Draco Malfoy tahu, ayah baptisnya tidak pasti akan melakukan sesuatu kepadanya. Lima puluh point diambil dari Gryffindor dan Potter dan Weasley yang menjalani detensi cukup membuat seringai di wajahnya tidak pernah menghilang sepanjang sisa hari itu. Ia tengah merasa senang apalagi setelah mendengar teriakan protes dari Potter karena ketidakadilan Severus Snape.

Well, sejak kapan Severus bersikap adil jika menyangkut Gryffindor dan Slytherin? Hell no! Severus sepertinya tidak mengatakan apapun terhadap apa yang dilakukannya kepada Potter dan sepanjang tahun ajaran, ia tidak pernah tidak menghabiskan waktunya dengan mengganggu Gryffindor itu. Tidak peduli apakah apa yang ia lakukan akan berdampak buruk kepada Potter atau tidak.

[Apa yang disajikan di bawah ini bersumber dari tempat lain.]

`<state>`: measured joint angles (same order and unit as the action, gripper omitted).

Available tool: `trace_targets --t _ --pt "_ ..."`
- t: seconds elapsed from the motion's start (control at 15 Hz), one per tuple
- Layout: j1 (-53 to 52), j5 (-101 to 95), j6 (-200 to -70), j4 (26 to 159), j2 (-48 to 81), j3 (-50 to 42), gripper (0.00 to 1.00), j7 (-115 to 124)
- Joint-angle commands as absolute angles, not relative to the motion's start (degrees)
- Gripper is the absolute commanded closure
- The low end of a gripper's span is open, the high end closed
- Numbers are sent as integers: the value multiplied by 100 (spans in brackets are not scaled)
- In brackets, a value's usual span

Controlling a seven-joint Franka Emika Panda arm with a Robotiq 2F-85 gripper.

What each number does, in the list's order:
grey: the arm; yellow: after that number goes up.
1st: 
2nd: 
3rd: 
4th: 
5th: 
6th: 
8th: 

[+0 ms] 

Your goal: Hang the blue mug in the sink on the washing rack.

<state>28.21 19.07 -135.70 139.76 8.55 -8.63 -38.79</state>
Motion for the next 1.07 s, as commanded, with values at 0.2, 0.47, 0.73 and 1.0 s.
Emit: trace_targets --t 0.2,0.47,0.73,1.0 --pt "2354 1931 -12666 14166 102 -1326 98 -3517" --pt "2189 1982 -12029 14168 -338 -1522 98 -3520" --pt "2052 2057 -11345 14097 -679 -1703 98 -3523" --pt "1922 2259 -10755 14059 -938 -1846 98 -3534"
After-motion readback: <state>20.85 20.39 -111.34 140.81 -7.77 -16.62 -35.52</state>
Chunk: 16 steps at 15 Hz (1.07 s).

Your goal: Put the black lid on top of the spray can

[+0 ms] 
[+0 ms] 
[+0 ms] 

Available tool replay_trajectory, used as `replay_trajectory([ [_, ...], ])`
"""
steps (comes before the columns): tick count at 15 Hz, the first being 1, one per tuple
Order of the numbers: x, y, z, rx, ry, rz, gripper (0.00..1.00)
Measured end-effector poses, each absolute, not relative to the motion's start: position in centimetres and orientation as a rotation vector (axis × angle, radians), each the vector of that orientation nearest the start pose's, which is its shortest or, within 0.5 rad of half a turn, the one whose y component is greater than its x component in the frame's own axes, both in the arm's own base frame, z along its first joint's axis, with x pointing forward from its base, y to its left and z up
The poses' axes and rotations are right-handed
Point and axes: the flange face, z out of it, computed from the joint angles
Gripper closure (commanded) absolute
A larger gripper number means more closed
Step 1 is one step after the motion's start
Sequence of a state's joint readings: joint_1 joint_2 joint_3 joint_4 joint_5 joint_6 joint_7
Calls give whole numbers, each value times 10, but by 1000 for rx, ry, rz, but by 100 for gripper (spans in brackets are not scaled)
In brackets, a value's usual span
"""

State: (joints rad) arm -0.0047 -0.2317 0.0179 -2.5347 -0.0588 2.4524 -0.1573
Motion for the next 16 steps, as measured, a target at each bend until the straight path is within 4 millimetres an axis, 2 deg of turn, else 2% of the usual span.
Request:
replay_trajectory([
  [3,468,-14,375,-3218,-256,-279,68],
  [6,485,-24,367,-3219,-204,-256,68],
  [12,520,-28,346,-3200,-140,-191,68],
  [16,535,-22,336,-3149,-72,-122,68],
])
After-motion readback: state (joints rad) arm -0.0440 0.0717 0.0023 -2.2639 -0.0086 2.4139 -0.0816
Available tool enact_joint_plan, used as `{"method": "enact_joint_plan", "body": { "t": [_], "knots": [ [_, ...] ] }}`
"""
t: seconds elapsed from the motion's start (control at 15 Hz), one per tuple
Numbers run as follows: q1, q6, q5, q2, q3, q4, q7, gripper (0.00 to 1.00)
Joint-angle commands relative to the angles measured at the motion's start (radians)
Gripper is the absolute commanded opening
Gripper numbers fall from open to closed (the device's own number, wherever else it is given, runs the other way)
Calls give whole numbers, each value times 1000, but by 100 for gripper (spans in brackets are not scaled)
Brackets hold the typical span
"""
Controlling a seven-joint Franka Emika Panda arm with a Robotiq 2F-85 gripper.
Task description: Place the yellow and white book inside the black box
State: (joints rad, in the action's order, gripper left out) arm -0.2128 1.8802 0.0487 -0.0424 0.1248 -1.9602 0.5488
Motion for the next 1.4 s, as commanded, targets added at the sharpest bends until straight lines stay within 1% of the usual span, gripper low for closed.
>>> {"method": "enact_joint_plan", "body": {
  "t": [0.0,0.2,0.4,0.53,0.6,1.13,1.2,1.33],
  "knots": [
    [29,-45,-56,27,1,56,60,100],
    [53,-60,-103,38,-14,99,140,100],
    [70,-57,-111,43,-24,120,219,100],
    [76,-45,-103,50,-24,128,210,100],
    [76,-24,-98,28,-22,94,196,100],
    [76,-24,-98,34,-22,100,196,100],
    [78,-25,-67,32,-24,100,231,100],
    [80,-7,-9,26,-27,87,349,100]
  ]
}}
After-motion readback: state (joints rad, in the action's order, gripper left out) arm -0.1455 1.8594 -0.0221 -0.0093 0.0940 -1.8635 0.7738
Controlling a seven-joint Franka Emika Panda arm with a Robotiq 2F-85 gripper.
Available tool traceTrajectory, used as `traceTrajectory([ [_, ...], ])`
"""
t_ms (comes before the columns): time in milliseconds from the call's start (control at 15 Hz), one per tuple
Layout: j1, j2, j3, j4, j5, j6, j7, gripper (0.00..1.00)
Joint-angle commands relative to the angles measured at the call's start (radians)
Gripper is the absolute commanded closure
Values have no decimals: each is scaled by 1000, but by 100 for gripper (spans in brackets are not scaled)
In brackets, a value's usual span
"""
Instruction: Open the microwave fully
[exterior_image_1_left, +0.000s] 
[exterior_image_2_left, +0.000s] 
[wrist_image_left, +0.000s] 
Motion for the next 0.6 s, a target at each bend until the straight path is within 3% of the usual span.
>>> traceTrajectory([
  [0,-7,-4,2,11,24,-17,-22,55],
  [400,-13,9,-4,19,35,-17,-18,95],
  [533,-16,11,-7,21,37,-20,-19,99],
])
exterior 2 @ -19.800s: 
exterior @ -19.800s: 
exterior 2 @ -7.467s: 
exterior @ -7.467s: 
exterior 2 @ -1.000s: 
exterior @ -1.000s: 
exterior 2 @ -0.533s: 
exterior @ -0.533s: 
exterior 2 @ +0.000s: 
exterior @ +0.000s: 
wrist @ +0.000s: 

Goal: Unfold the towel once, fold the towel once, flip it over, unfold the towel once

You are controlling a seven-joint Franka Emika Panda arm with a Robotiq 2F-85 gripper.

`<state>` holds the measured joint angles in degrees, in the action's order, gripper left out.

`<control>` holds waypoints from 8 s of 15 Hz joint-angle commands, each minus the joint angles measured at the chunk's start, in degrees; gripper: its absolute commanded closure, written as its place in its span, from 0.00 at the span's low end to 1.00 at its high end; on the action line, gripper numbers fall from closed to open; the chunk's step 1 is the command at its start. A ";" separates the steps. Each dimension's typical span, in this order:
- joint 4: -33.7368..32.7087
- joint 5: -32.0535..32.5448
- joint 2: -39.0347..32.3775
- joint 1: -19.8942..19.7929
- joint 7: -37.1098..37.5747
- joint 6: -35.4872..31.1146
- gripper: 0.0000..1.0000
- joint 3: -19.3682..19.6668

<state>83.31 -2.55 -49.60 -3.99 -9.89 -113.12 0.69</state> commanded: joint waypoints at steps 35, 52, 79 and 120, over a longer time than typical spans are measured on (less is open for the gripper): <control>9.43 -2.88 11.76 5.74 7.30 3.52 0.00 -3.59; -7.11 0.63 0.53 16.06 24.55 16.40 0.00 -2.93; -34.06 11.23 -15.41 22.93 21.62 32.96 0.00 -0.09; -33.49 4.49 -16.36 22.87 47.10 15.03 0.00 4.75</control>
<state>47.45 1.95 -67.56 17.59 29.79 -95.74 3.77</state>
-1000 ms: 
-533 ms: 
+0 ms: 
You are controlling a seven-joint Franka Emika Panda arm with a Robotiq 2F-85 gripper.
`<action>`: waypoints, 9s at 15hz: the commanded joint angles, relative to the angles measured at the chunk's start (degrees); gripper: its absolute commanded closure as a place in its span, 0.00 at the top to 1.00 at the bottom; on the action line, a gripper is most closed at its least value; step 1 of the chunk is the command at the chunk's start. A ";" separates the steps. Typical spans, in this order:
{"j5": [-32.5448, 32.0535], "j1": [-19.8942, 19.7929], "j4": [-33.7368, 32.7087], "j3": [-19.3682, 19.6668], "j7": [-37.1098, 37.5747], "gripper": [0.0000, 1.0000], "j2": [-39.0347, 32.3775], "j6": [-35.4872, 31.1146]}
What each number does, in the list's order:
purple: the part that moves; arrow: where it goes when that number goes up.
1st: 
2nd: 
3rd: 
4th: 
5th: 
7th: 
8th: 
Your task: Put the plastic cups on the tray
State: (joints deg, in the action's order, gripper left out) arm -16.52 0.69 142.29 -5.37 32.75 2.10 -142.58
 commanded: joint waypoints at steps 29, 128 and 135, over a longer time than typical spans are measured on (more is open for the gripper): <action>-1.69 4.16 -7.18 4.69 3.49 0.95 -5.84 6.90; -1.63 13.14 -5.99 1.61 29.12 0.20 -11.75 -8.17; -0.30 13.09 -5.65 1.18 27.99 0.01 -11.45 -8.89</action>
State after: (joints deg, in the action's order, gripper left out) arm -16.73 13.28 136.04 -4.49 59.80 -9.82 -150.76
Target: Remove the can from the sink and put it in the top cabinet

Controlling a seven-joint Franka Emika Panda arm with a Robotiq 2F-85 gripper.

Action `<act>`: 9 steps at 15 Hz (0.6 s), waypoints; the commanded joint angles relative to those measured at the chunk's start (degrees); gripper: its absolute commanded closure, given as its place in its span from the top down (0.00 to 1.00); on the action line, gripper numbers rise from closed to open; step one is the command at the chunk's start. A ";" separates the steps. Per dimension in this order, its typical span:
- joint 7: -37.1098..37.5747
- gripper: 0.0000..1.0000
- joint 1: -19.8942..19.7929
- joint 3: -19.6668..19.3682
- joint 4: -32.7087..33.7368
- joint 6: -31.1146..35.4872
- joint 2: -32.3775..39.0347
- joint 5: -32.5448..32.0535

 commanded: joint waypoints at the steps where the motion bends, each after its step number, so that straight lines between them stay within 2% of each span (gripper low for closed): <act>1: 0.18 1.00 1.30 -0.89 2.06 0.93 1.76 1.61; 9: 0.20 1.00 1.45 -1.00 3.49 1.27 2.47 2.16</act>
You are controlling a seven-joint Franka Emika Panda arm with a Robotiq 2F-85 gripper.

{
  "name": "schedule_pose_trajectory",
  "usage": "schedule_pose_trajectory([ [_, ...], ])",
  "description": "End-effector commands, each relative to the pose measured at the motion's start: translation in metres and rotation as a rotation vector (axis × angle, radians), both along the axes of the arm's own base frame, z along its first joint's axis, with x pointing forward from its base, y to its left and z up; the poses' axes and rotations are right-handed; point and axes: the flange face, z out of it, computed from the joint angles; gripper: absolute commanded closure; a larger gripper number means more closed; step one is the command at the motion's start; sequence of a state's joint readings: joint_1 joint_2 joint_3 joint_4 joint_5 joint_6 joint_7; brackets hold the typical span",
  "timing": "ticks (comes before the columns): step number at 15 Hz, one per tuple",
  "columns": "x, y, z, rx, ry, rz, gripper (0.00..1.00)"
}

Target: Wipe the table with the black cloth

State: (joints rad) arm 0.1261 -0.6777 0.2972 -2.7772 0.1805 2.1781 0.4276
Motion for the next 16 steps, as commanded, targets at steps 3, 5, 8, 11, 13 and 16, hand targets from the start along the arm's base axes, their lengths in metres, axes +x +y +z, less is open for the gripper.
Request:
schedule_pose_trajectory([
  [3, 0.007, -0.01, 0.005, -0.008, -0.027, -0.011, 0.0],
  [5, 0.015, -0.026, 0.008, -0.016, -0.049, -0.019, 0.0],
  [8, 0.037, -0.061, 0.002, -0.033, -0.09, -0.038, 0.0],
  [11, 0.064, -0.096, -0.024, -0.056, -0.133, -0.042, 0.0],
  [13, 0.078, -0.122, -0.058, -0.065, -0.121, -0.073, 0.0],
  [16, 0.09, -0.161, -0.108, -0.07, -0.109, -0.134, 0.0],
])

Ia hanya ingin bersenang-senang dan Potter adalah kesenangannya saat ini.

Berbagai macam hal sudah ia lakukan untuk membuat hari-hari Potter di Hogwarts menyedihkan bagi sosok itu. Melaporkan apa yang diketahuinya kepada Rita Skeeter adalah salah satu di antaranya. Ia menikmati apa yang dilakukannya sebelum saat itu tiba.

Saat di Pesta Yule di mana ia melihat Potter menggandeng seorang gadis dan berdansa bersama di lantai dansa.

Ia tidak menyukai hal itu. Sangat. Setiap kali melihat Potter meletakkan tangan di pinggang gadis Patil itu, ia merasakan amarah di dadanya. Setiap kali Potter tersenyum—dan itu ditujukan untuk Patil—ia sangat ingin meremukkan gelas piala di tangannya sampai hancur.

"Draco! Kapan kau akan mengajakku berdansa?"

Sepasang iris kelabu miliknya berkilat marah ke arah Pansy Parkinson yang merengek manja. Mengatupkan rahangnya dengan keras melihat gadis itu memeluk lengannya dengan erat. Ia ingin mengatakan sesuatu agar Pansy menjauh darinya. Namun ketika melihat Potter dan Weasel yang duduk di salah satu kursi dan terlihat bosan sementara pasangan mereka masing-masing berdansa dengan orang lain, ia mengurungkan niatnya. Diraihnya pinggang Pansy Parkinson dan menyeret gadis itu ke lantai dansa. Kedua matanya tidak pernah berhenti mencuri pandang ke arah Potter berada sembari berusaha mengabaikan pemikiran bagaimana rasanya jika seandainya Potter-lah yang dipeluknya saat ini, berdansa dengannya di antara salju tiruan yang menghiasi Aula Besar.

#

Tahun keenam adalah tahun yang paling tidak menyenangkan baginya. Ia harus melakukan sesuatu untuk Pangeran Kegelapan dan itu bukanlah sesuatu yang ia sukai.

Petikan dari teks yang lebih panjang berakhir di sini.